● **ACTION ITEM**:
From the first line to the last, write out the material verbatim.

● **DATA PROVIDED**:
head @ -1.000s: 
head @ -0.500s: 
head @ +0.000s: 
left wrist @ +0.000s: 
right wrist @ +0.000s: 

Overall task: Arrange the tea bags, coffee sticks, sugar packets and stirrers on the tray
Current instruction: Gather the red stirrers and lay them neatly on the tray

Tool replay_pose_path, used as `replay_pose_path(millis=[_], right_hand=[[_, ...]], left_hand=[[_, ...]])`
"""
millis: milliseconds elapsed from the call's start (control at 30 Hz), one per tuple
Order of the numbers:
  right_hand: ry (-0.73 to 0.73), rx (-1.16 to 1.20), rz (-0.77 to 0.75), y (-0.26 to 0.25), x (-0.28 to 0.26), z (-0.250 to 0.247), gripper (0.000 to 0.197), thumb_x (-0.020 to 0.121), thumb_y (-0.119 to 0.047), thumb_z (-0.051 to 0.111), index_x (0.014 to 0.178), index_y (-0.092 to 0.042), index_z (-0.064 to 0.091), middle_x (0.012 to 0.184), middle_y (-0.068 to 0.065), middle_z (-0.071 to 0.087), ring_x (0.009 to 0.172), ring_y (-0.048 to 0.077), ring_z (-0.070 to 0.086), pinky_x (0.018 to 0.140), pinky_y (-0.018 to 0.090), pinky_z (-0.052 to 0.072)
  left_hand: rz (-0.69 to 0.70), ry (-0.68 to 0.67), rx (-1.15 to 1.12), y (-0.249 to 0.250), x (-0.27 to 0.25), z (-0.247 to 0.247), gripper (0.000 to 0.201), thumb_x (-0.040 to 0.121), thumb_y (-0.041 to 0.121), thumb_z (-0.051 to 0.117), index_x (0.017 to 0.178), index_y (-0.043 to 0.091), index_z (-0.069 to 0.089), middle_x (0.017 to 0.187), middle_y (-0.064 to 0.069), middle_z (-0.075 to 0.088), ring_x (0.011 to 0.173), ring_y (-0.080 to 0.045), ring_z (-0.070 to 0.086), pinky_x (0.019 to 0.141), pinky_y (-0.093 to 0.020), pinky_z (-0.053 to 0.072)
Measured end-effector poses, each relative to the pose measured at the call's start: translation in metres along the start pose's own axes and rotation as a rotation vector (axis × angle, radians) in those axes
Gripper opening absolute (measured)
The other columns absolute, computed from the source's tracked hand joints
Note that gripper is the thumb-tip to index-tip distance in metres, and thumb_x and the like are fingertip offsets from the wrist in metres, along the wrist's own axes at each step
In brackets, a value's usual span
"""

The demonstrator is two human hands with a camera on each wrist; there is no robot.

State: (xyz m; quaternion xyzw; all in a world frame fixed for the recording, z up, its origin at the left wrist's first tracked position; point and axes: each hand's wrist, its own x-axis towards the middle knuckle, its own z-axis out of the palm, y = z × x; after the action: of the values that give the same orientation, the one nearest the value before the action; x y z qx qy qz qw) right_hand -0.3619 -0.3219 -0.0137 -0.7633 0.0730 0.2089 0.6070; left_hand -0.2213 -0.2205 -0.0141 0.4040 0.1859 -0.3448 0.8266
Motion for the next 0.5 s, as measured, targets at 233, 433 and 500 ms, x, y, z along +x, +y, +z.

● **RESULT OF THIS TASK**:
head @ -1.000s: 
head @ -0.500s: 
head @ +0.000s: 
left wrist @ +0.000s: 
right wrist @ +0.000s: 

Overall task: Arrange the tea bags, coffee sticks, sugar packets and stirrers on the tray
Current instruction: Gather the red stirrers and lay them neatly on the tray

Tool replay_pose_path, used as `replay_pose_path(millis=[_], right_hand=[[_, ...]], left_hand=[[_, ...]])`
"""
millis: milliseconds elapsed from the call's start (control at 30 Hz), one per tuple
Order of the numbers:
  right_hand: ry (-0.73 to 0.73), rx (-1.16 to 1.20), rz (-0.77 to 0.75), y (-0.26 to 0.25), x (-0.28 to 0.26), z (-0.250 to 0.247), gripper (0.000 to 0.197), thumb_x (-0.020 to 0.121), thumb_y (-0.119 to 0.047), thumb_z (-0.051 to 0.111), index_x (0.014 to 0.178), index_y (-0.092 to 0.042), index_z (-0.064 to 0.091), middle_x (0.012 to 0.184), middle_y (-0.068 to 0.065), middle_z (-0.071 to 0.087), ring_x (0.009 to 0.172), ring_y (-0.048 to 0.077), ring_z (-0.070 to 0.086), pinky_x (0.018 to 0.140), pinky_y (-0.018 to 0.090), pinky_z (-0.052 to 0.072)
  left_hand: rz (-0.69 to 0.70), ry (-0.68 to 0.67), rx (-1.15 to 1.12), y (-0.249 to 0.250), x (-0.27 to 0.25), z (-0.247 to 0.247), gripper (0.000 to 0.201), thumb_x (-0.040 to 0.121), thumb_y (-0.041 to 0.121), thumb_z (-0.051 to 0.117), index_x (0.017 to 0.178), index_y (-0.043 to 0.091), index_z (-0.069 to 0.089), middle_x (0.017 to 0.187), middle_y (-0.064 to 0.069), middle_z (-0.075 to 0.088), ring_x (0.011 to 0.173), ring_y (-0.080 to 0.045), ring_z (-0.070 to 0.086), pinky_x (0.019 to 0.141), pinky_y (-0.093 to 0.020), pinky_z (-0.053 to 0.072)
Measured end-effector poses, each relative to the pose measured at the call's start: translation in metres along the start pose's own axes and rotation as a rotation vector (axis × angle, radians) in those axes
Gripper opening absolute (measured)
The other columns absolute, computed from the source's tracked hand joints
Note that gripper is the thumb-tip to index-tip distance in metres, and thumb_x and the like are fingertip offsets from the wrist in metres, along the wrist's own axes at each step
In brackets, a value's usual span
"""

The demonstrator is two human hands with a camera on each wrist; there is no robot.

State: (xyz m; quaternion xyzw; all in a world frame fixed for the recording, z up, its origin at the left wrist's first tracked position; point and axes: each hand's wrist, its own x-axis towards the middle knuckle, its own z-axis out of the palm, y = z × x; after the action: of the values that give the same orientation, the one nearest the value before the action; x y z qx qy qz qw) right_hand -0.3619 -0.3219 -0.0137 -0.7633 0.0730 0.2089 0.6070; left_hand -0.2213 -0.2205 -0.0141 0.4040 0.1859 -0.3448 0.8266
Motion for the next 0.5 s, as measured, targets at 233, 433 and 500 ms, x, y, z along +x, +y, +z.

No further output is needed for this exercise.